> _TASK INSTRUCTIONS_
The expected result is the full listing, retyped exactly, without a single picture.

*** Begin section ***

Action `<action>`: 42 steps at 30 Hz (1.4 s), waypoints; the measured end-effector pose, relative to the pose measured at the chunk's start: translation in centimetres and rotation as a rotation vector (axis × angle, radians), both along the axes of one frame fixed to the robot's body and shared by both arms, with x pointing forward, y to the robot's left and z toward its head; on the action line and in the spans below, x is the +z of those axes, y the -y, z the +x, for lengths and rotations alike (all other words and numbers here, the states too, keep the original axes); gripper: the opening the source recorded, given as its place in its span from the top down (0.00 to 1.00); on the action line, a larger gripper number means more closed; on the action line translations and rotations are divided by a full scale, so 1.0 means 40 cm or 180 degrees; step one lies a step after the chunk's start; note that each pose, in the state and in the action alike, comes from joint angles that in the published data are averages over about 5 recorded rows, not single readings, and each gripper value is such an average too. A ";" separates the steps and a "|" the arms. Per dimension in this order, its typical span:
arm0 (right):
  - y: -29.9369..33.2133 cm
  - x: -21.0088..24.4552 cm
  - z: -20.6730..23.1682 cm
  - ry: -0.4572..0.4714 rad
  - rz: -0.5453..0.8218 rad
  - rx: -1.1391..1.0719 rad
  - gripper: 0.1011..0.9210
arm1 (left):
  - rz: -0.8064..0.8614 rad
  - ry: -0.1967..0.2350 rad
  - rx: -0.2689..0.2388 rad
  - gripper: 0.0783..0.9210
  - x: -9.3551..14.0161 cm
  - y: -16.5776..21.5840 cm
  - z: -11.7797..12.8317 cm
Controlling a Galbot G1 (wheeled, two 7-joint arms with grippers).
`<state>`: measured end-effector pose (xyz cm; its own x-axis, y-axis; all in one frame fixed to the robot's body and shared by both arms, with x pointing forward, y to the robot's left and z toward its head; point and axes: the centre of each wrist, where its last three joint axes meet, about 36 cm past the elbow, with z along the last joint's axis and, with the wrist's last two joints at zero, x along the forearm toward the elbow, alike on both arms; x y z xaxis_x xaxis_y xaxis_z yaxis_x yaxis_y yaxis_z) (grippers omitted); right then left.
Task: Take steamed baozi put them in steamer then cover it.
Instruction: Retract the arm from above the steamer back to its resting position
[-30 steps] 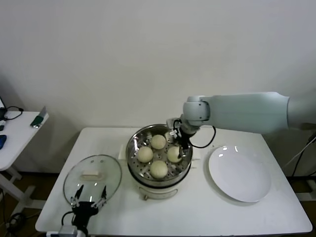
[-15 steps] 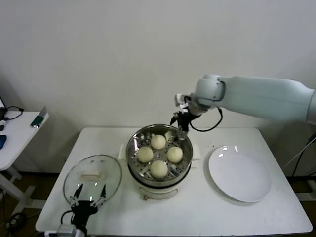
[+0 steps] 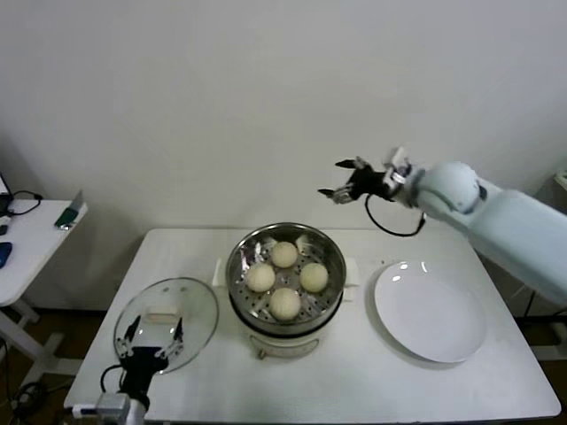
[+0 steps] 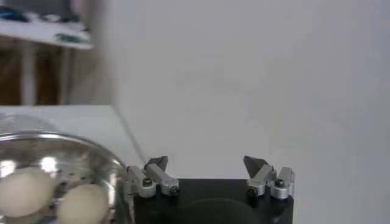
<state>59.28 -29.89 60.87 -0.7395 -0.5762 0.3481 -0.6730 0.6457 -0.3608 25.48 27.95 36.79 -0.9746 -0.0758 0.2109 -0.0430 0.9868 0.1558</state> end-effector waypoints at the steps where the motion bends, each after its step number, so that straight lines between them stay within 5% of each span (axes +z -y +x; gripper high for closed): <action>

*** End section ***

> _YOUR SOLUTION_
Action `<action>`: 42 steps at 30 Hz (1.4 s), waypoints; the measured end-effector pose, relative to the pose measured at the chunk's start: translation in centimetres and rotation as a rotation vector (axis × angle, radians), both along the axes of one frame fixed to the robot's body and shared by both arms, with x pointing forward, y to the robot's left and z toward its head; on the action line and in the spans below, x is the +z of those axes, y the -y, z the +x, for lengths and rotations alike (all other words and numbers here, the states too, keep the original axes); gripper: the opening the source recorded, given as its place in its span from the top down (0.00 to 1.00); on the action line, a larger gripper number means more closed; on the action line translations and rotations are divided by a full scale, so 1.0 means 40 cm or 180 degrees; step one lies a step after the chunk's start; note that each pose, in the state and in the action alike, comes from joint angles that in the published data are averages over about 5 recorded rows, not single readings, and each gripper value is such an average too. A ";" separates the steps and a "|" the arms. Per dimension in this order, its typical span:
arm0 (right):
  - y: -29.9369..33.2133 cm
  - x: -21.0088..24.4552 cm
  - z: -20.6730..23.1682 cm
  - ry: -0.4572..0.4714 rad
  - rz: -0.5453..0.8218 rad
  - rx: -1.1391..1.0719 rad
  - gripper: 0.1011..0.9210
arm1 (left):
  - rz: -0.8064..0.8614 rad
  - ry: -0.1967..0.2350 rad
  - rx: -0.2689..0.2388 rad
  - gripper: 0.0783..0.9210
  - x: -9.3551..14.0161 cm
  - y: -16.5776..21.5840 cm
  - z: -11.7797..12.8317 cm
Controlling a Galbot G1 (wheeled, two 7-joint arms with grippers).
`<state>`: measured end-effector pose (xyz cm; its own x-axis, y-axis; all in one frame fixed to the robot's body and shared by both arms, with x pointing forward, y to the robot's left and z toward its head; point and axes: the centre of each wrist, where its last three joint axes meet, about 36 cm past the elbow, with z along the last joint's axis and, with the wrist's last two joints at zero, x along the forearm toward the elbow, alike on both arms; x y z xaxis_x xaxis_y xaxis_z yaxis_x yaxis_y yaxis_z) (grippers omitted); right then left.
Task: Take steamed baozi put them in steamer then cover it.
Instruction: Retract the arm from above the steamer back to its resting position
[-30 steps] 
[-15 steps] 
[+0 steps] 
[+0 steps] 
<state>59.28 -29.89 60.87 -0.7395 -0.5762 0.3481 -0.6730 0.6457 -0.3608 25.48 27.95 36.79 -0.9746 -0.0758 0.2109 -0.0430 0.9868 0.1558</state> end-effector waypoints at the steps where the motion bends, each after its step number, so that straight lines between them stay within 5% of each span (axes +z -y +x; gripper high for closed): <action>

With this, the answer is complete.